侍女快步跟在她身後,小聲道:「公主,您的目的不就是惹惱她們嗎?如今成功了,怎麼反倒生這麼大氣?」
牧雲猛地停下腳步,轉過身來,咬牙切齒地說道:「是我氣她們,不是她們氣我!這群整日就知道爭風吃醋的女人,對付起我來倒是突然有默契了。」
侍女溫聲勸道:「公主您消消氣,可別忘了咱們來的目的。」
牧雲深吸了一口氣,胸口的起伏漸漸平緩下來。
「本公主自然知曉,咱們這就去勤政殿。」
「公主,陛下今夜會來您宮裡的吧?咱們是不是先回去準備……」
「像那群女人一樣乖乖在宮裡等著,多無趣,就是要給皇帝來點新鮮的,不一樣的花樣。」
她聲音壓得更低:「而且只有那裡,才有我需要的消息。」
侍女眼中流露出由衷的佩服:「公主真是聰慧。」
牧雲輕哼了一聲,大步朝勤政殿走去。
……
鳳儀宮裡,各宮妃嬪陸陸續續地散了。
葉婉盈還賴在椅子上沒走。
自從搬進勤政殿偏殿,她和溫心漣能安安靜靜坐在一起的日子實在太少了。
每次都是借著各宮妃嬪一起聚會的由頭才能碰上面,周圍還總是圍著一圈人,什麼私密話都說不得。
難得今天人散了,她哪裡肯就這麼回去。
殿門剛合上,葉婉盈便站起身走到主位前,毫不客氣地往溫心漣身邊一擠,一屁股懟了上去。
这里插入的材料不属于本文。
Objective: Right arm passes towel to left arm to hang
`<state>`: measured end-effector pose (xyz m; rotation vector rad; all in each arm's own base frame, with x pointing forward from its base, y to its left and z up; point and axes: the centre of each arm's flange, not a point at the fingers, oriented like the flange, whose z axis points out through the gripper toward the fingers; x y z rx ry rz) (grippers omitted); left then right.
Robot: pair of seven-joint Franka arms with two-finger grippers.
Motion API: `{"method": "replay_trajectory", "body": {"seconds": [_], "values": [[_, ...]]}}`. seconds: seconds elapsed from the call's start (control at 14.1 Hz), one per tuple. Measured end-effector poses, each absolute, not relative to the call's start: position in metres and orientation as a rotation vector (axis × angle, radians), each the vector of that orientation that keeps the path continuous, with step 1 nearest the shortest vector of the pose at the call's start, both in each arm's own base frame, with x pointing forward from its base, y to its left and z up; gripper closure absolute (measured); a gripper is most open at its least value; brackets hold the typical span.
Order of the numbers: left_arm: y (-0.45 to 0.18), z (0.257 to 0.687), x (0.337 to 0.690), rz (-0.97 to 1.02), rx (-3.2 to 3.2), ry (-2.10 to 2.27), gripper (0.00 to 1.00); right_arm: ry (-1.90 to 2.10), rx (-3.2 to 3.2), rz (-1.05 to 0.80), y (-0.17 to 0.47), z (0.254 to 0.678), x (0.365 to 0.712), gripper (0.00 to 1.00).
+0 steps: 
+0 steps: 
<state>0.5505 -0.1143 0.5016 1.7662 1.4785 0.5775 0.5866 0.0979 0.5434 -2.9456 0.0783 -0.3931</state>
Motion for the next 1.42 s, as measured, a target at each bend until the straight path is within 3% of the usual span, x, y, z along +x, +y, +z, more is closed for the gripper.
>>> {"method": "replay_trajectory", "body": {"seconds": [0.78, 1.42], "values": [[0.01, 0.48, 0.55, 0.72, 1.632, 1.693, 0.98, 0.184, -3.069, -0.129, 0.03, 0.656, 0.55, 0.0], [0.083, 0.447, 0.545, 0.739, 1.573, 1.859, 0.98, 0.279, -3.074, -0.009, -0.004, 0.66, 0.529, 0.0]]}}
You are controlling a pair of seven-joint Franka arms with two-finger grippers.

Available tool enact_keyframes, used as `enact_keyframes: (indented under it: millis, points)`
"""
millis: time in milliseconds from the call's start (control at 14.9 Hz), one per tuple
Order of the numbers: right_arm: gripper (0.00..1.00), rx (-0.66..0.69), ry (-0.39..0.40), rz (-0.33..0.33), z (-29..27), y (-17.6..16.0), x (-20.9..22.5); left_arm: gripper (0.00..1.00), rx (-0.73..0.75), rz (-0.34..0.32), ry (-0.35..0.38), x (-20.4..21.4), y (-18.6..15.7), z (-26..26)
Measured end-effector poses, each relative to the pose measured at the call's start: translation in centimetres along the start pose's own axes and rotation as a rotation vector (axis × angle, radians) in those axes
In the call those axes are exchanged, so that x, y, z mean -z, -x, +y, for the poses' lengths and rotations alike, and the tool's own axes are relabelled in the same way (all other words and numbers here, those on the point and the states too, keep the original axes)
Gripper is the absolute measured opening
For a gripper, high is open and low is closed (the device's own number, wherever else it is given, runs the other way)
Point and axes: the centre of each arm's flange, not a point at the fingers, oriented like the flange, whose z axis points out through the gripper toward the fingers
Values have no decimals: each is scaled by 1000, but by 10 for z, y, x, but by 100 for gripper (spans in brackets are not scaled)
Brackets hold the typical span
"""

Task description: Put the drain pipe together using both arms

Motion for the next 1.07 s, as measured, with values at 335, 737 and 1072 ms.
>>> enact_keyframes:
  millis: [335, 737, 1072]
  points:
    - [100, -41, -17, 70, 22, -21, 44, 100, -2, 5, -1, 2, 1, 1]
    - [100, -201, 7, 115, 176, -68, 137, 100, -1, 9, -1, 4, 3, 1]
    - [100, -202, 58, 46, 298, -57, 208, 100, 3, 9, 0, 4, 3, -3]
溫心漣被她這突如其來的一撞差點擠下椅子:「你這勁怎麼這麼大?」
葉婉盈不理會她的抱怨,擠在她身邊坐定:「你記不記得牧雲是來做什麼的?」
溫心漣點頭道:「來當細作的嘛,我記得這個人物,從小學習中原文化,就是被派來齊國刺探消息的,為以後柔然和齊國打仗做準備。」